What the exercise asks: From the first line to the last, retype the listing without any alteration.

Dataset excerpt:

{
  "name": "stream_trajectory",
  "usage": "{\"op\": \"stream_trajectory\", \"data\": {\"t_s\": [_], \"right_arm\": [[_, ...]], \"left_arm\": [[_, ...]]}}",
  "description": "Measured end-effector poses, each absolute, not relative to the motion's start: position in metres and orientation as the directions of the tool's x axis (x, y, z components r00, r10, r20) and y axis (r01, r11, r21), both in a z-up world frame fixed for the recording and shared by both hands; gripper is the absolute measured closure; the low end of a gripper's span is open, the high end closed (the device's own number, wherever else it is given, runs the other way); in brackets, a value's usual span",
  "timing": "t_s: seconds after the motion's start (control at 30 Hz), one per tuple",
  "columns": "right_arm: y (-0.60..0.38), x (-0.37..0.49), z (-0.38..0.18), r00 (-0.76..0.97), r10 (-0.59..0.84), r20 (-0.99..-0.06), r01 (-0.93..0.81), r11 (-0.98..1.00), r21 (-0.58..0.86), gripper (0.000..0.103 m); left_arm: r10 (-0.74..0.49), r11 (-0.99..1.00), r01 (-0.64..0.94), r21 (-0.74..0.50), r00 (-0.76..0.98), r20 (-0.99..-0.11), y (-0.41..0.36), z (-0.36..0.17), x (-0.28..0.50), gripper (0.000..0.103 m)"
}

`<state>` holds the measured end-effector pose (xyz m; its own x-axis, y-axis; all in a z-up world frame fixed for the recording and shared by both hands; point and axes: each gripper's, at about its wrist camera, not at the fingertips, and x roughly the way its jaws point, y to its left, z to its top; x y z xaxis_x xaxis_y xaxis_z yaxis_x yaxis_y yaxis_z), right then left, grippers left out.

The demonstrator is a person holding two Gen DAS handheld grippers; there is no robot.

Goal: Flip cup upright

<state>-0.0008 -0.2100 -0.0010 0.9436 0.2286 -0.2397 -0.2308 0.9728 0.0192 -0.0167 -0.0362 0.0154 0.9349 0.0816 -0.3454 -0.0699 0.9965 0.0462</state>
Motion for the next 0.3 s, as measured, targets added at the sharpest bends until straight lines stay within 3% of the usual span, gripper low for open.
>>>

Solved problem:
{
  "name": "stream_trajectory",
  "usage": "{\"op\": \"stream_trajectory\", \"data\": {\"t_s\": [_], \"right_arm\": [[_, ...]], \"left_arm\": [[_, ...]]}}",
  "description": "Measured end-effector poses, each absolute, not relative to the motion's start: position in metres and orientation as the directions of the tool's x axis (x, y, z components r00, r10, r20) and y axis (r01, r11, r21), both in a z-up world frame fixed for the recording and shared by both hands; gripper is the absolute measured closure; the low end of a gripper's span is open, the high end closed (the device's own number, wherever else it is given, runs the other way); in brackets, a value's usual span",
  "timing": "t_s: seconds after the motion's start (control at 30 Hz), one per tuple",
  "columns": "right_arm: y (-0.60..0.38), x (-0.37..0.49), z (-0.38..0.18), r00 (-0.76..0.97), r10 (-0.59..0.84), r20 (-0.99..-0.06), r01 (-0.93..0.81), r11 (-0.98..1.00), r21 (-0.58..0.86), gripper (0.000..0.103 m); left_arm: r10 (-0.74..0.49), r11 (-0.99..1.00), r01 (-0.64..0.94), r21 (-0.74..0.50), r00 (-0.76..0.98), r20 (-0.99..-0.11), y (-0.41..0.36), z (-0.36..0.17), x (-0.28..0.50), gripper (0.000..0.103 m)"
}

`<state>` holds the measured end-effector pose (xyz m; its own x-axis, y-axis; all in a z-up world frame fixed for the recording and shared by both hands; point and axes: each gripper's, at about its wrist camera, not at the fingertips, and x roughly the way its jaws point, y to its left, z to its top; x y z xaxis_x xaxis_y xaxis_z yaxis_x yaxis_y yaxis_z), right then left, grippers left out.

The demonstrator is a person holding two Gen DAS handheld grippers; there is no robot.

Goal: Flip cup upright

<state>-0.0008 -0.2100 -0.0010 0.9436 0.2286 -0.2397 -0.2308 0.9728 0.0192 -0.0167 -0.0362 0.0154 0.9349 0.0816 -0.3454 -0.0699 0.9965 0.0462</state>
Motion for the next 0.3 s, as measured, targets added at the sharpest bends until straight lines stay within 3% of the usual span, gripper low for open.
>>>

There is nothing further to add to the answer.